Sinduja Ragunathan said...

"If everyone of us start doing what we like/love to do, that's a mass culture too."

Wow, that is such a brilliant thought! But perhaps having a mass culture in itself is not so bad as long as it promotes the healthy evolution of an overall sense of well being?

Arumugam said...

@Gopinath-That is an interesting thought.We humans may have a psychological tendency to stick to the familiar,and group together into fractious tribes from an evolutionary context,but the question to be asked is it serving us in an ideal way?

I think the authors intention was to rightly bring to our notice,how we are fast turning into " a nation of aspiring programmers and salespeople" .Jerry Rao has made some interesting observations,he says, more people will get Phd's in sanskrit in America this year than in India ,(and sanskrit is the root of our culture!) and the extraordinary funnelling of students into engineering and mba,and hardly any into humanities will make us lose out on the next generation of Amartys sen's and Naipauls.So very true!

Anonymous said...

Two roads diverged in a wood, and I--
I took the one less traveled by,
And that has made all the difference

-Robert Frost

A man who took the road less traveled by talks on TED.


Sethu said...

I see a variation in opinion after coming to US .... ppl in US want to be like us and we want to be like americans.

Here in US, they say "people here always take subjects that they like and what they want to do but it doesnt give them or the country any money. Ppl with PHDs work in MCDonalds for a minimum hourly wage of 8$ and ppl from other countried come here and do the high paying jobs"
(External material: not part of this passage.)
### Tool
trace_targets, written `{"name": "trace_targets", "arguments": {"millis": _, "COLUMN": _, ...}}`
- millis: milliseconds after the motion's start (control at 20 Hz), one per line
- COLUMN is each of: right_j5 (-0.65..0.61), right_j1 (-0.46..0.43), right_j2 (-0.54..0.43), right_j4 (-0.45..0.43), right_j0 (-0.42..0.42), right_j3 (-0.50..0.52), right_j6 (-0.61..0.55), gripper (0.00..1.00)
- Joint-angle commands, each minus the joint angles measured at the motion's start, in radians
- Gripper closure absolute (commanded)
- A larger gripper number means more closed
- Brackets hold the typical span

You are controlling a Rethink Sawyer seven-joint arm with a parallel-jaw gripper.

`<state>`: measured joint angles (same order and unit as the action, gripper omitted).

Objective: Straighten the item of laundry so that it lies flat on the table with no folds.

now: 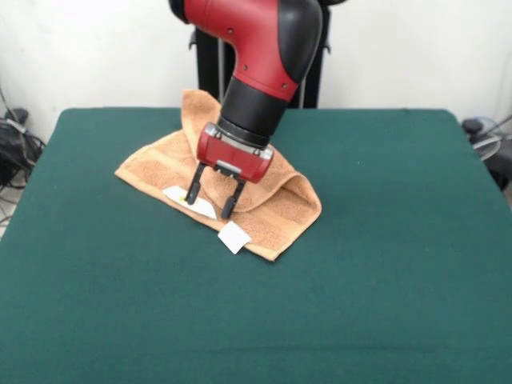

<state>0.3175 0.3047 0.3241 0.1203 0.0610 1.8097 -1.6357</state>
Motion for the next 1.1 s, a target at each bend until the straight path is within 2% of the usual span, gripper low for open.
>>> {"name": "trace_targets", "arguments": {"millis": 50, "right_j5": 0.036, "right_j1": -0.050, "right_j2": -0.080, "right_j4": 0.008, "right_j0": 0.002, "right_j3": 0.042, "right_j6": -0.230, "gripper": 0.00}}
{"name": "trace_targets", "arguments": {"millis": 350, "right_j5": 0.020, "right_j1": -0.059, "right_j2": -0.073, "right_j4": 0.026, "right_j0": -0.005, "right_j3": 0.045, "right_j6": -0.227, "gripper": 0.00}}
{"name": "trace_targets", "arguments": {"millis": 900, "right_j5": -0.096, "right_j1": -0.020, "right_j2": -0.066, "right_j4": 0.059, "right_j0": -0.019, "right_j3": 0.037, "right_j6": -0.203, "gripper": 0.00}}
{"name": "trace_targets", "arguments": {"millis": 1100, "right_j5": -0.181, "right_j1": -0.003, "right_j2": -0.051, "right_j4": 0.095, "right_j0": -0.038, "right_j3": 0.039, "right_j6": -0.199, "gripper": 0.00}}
In India we blame ourselves saying " Everyone wants to study computer science or electronics or MBBS to get to a professional job following the general footsteps. No one is interested in becoming some physics or math major. "
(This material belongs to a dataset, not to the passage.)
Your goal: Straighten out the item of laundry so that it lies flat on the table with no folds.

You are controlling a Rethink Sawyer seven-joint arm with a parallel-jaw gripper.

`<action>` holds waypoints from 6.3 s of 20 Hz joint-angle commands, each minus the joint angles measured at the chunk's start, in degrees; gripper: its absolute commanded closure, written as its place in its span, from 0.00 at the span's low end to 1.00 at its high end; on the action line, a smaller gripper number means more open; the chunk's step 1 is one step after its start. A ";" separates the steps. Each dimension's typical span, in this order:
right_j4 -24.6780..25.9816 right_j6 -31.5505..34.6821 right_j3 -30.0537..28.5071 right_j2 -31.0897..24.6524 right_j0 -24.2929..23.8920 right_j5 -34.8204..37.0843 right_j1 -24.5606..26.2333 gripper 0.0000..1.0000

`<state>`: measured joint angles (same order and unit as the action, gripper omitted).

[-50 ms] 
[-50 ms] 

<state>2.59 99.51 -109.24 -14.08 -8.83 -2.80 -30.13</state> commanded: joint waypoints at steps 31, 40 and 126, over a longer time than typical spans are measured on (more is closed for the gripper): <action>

It is purely social pressure. Even if you are put up well, you dont have oora suthi kadan and have loads of appa, thatha n paatan thatha sothu, we are required to take this particular stream to earn some respect in the society. You may think photography is your passion, i can live with the amount I get from it and what else is important than enjoying my work. However, the society doesnt think so, it terms you as useless and unsuccessful. Which inturn affects you. I seriously believe India will walk out of this stupid situation soon.

Sethu said...

Moreover, I really pity ppl taking courses like history, literature n stuff. First, ppl who fail to get into professional courses enter these fields just to earn a degree. Other than that, atleast US has MCDonalds and other chain fast food restaurants that hires graduates, What do we have? Even if MCD in chennai is ready to give a job, wil a graduate accept it ?

Sinduja Ragunathan said...

Interesting point Sethu! And oh yes!, welcome here! :D

The question I get is why do the few Ph.Ds there work on the tables while our Ph.Ds do the high paying jobs?
Secondly, in our country, will a Math or Physics major never be able to do financially well?
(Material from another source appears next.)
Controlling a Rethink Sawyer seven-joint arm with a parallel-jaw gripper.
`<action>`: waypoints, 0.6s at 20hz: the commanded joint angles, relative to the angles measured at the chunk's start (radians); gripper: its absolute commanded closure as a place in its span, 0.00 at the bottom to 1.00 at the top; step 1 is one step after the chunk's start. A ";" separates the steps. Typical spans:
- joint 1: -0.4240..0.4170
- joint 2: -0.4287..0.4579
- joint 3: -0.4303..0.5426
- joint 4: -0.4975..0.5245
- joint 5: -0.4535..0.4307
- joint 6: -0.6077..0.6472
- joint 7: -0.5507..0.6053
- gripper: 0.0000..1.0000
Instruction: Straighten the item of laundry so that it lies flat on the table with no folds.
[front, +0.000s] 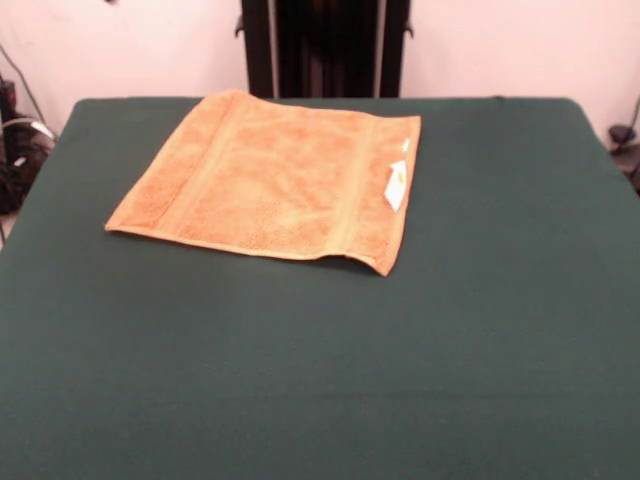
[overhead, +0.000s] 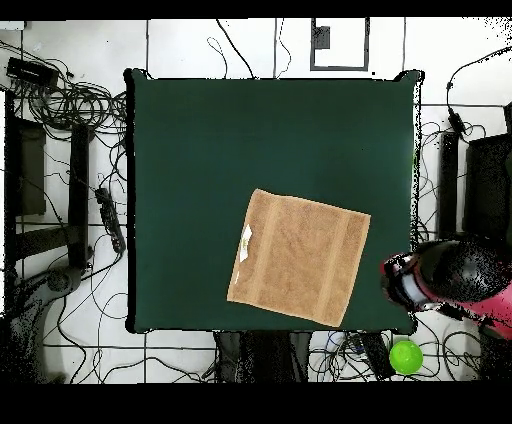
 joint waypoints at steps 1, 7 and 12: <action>-0.051 -0.128 0.044 -0.059 -0.125 0.214 -0.393 0.00; -0.119 -0.225 0.091 -0.056 -0.151 0.296 -0.491 0.00; -0.143 -0.271 0.106 -0.068 -0.156 0.347 -0.546 0.00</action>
I know of photographers and film directors who earn lakhs in a few months. The point is, in those professions, the entry barrier is high. If a 1000 get in, only 5 earn this top slot. Software is an easier route. If a 1000 get in, they are all immediately well off. So maybe we are not confident or daring enough to take risks. But yes, I wouldn't blame them.

I doubt if India will walk out of it any sooner. We are too security seeking to ever not play by the rules. This is one mentality that pervades cutting through all classes or strata. Our professions will continue to be dictated by the market forces of supply and demand.